Can you tell me a little bit more about how Canadian juniors work?

Canadian juniors are small, Canada-based resource developers. Their shares trade on the Canadian exchanges. At the junior development stage, a lot of times what happens is these smaller companies will go out and they’ll start finding resources — whether new discoveries, or just revisiting old plays from years past. By applying more modern exploration techniques, like seismic that didn’t used to exist or chemical tests that didn’t used to exist, they’ll bring some new concept to light.

At any rate, the idea is that some of these Canadian guys — SOME of them — make intriguing discoveries. There’ll be a mineral show on the side of a mountain. They’ll explore it, they’ll drill it, they might have a site for a potential mine.

Then, along comes a big mining company, Barrick Gold or Gold Corp. and they’ll buy that smaller mining company. It gets back to how it’s easier for a big guy to dig for gold on Wall Street than it is to actually go out there and try to find your own, gigantic new discovery.

There’s actually an entire business model built around generating prospects and it’s called the Prospect Generation Model. That is, there are small companies that may have six or eight or ten exploration plays in Brazil or Africa or wherever.

The prospect generator holds those plays, and places investment into each one. The company will do drilling, chemistry, geophysics. It’s taking the play from a patch of dirt on the far side of nowhere, and turning it into a marketable resource idea.

The goal is to get that prospect worked up to a point where you can then partner with a larger company that can bring in more people, more money, more political horsepower and turn your great idea into an active working mine.

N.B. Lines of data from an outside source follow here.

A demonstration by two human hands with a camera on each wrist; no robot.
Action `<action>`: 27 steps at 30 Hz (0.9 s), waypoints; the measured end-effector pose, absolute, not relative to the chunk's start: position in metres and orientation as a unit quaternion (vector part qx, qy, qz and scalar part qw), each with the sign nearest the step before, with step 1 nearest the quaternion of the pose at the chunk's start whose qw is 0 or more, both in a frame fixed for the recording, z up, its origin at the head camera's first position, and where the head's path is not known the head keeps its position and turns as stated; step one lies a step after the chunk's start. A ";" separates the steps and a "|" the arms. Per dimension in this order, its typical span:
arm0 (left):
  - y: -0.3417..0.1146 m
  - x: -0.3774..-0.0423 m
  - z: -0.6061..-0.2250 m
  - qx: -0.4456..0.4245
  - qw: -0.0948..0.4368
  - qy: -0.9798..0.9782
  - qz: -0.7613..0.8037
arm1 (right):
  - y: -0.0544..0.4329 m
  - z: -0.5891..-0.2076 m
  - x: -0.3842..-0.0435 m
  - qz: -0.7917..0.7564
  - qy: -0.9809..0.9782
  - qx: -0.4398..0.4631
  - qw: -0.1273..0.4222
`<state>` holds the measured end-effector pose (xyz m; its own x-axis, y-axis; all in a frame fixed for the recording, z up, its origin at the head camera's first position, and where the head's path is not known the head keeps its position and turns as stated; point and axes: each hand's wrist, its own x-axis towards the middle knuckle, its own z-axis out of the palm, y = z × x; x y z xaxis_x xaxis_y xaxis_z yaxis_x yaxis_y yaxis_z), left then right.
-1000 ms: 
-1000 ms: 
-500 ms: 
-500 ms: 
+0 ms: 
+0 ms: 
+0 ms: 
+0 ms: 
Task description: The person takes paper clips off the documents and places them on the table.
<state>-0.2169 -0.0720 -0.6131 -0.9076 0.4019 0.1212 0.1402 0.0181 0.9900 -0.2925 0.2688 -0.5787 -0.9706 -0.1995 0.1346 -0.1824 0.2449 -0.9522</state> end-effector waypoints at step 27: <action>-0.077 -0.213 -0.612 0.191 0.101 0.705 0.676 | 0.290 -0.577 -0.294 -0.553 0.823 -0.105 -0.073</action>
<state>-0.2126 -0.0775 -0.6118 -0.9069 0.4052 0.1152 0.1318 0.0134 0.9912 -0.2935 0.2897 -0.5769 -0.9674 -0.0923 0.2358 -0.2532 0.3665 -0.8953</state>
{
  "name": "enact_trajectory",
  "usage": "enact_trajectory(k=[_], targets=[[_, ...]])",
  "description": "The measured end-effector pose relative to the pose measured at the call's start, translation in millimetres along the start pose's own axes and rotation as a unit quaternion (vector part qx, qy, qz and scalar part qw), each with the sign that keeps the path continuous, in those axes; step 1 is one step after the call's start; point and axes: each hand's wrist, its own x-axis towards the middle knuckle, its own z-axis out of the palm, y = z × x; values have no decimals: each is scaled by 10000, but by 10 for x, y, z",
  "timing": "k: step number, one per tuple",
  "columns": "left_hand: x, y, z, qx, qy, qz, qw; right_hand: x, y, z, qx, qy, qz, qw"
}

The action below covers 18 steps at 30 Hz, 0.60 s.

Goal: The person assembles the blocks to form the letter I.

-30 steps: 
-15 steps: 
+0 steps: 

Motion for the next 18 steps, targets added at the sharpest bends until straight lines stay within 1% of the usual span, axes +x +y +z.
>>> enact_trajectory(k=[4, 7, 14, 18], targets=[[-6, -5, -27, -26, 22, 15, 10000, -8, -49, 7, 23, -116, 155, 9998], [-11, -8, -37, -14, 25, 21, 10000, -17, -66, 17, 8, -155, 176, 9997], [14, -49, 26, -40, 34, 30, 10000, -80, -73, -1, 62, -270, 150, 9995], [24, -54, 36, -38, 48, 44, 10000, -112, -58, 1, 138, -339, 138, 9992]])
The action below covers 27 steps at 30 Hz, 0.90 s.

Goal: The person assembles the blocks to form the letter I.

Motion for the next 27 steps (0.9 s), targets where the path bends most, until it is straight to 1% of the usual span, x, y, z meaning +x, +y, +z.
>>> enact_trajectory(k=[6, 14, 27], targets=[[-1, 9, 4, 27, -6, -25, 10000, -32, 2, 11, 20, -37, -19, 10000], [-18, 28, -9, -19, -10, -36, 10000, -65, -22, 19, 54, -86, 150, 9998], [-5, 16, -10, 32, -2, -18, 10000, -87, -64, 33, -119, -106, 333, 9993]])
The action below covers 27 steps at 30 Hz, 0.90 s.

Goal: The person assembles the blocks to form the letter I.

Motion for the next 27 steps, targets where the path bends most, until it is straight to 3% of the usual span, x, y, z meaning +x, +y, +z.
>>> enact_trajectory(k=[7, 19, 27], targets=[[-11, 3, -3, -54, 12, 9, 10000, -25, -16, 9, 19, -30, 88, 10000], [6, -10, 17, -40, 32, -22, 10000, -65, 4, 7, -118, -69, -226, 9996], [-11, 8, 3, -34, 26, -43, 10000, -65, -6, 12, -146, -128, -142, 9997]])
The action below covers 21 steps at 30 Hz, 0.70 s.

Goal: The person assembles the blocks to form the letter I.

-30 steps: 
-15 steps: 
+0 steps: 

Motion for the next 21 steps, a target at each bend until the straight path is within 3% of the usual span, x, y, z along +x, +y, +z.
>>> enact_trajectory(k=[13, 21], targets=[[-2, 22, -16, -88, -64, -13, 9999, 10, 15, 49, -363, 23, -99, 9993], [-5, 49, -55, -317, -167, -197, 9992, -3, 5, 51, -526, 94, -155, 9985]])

At the end of the day, prospect generators leverage capital and human resources. They create new, mineable resources to sell to the fast-growing world where we live.

You said that about two generations ago, something happened to American mining. Would you elaborate on that?

For about a hundred years after the Civil War, there was a period of unprecedented innovation and economic growth in the United States. Admittedly it came at a price, and growing up in Pittsburgh, in the 1960s, I remember the smokestacks and pollution.

In 1962 Rachel Carson published Silent Spring and it brought about a sea change in the political culture in the US. People in a big way adopted the modern environmental culture. By the early 1970s we saw things like the establishment of the EPA, the Clean Water Act, things like that. We also saw things like the empowerment of individuals or groups to go into either state or federal courts and use environmental laws to essentially shut down resource development in the United States.

Were their goals worthy or unworthy? Well, who wants to argue against clean air or clean water? I like to breathe, I like to drink water. But as a result of this movement, across the US, the industrial side of the economy began to decline. We cleaned up the U.S. environment, after a fashion. We may or may not have cleaned up the earth. The jobs and the industries went someplace else.

It’s not that the US stopped using steel or copper, it’s that we exported much of the industry and got the steel and copper from other places. We exported the jobs, the technology, and to a large extent the pollution. You see that in China, where they have a much lower environmental standard than we do in the US.

Then, like Rip Van Winkle, we woke up two generations later, and realized that our economy is hollowed out. We have this great service economy where we’re all going to get rich giving each other haircuts, or doing each others dry cleaning or something.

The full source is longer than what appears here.